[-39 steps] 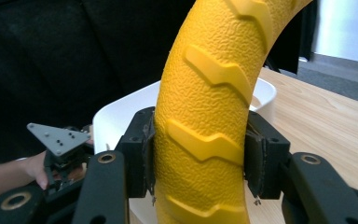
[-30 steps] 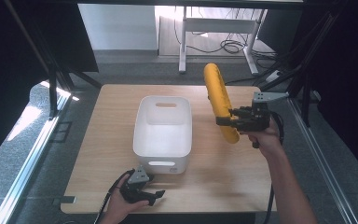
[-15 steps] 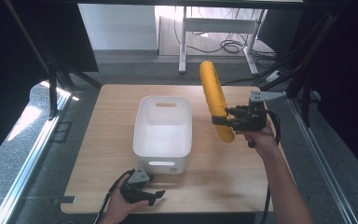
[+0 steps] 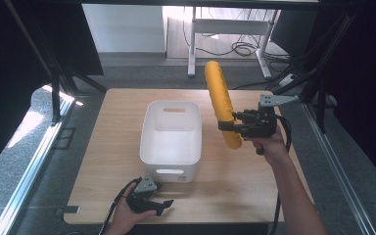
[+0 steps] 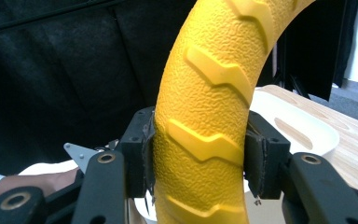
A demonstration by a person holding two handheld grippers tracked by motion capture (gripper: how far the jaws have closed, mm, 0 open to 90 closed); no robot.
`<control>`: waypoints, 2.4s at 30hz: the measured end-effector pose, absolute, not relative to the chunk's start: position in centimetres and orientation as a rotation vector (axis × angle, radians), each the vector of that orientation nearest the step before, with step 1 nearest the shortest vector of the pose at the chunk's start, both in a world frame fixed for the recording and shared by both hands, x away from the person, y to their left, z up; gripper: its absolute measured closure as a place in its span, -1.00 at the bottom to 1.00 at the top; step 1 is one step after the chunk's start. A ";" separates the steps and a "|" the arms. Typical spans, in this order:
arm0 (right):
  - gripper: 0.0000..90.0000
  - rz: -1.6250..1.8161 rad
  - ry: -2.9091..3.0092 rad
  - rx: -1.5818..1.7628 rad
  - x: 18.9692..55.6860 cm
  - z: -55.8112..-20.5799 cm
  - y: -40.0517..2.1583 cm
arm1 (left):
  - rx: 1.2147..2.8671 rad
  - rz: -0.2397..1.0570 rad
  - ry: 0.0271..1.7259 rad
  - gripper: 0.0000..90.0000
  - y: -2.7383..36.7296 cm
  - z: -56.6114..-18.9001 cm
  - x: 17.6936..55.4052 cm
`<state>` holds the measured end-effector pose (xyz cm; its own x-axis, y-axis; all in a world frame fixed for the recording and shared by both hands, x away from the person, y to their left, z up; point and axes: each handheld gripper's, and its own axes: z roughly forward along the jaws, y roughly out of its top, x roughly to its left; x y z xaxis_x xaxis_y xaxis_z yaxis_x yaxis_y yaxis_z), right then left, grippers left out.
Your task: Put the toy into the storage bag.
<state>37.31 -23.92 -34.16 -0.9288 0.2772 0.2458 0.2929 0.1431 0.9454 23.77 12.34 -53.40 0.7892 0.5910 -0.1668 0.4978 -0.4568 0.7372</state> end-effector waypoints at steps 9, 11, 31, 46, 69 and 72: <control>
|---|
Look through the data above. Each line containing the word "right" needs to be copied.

### PROBLEM SOLUTION:
arm0 (right):
`<state>` holds the measured end-effector pose (xyz cm; its own x-axis, y-axis; all in a world frame fixed for the recording and shared by both hands, x away from the person, y to their left, z up; point and axes: each handheld gripper's, and its own axes: z roughly forward along the jaws, y roughly out of its top, x roughly to its left; x y z xaxis_x xaxis_y xaxis_z yaxis_x yaxis_y yaxis_z), right then left, grippers left out.

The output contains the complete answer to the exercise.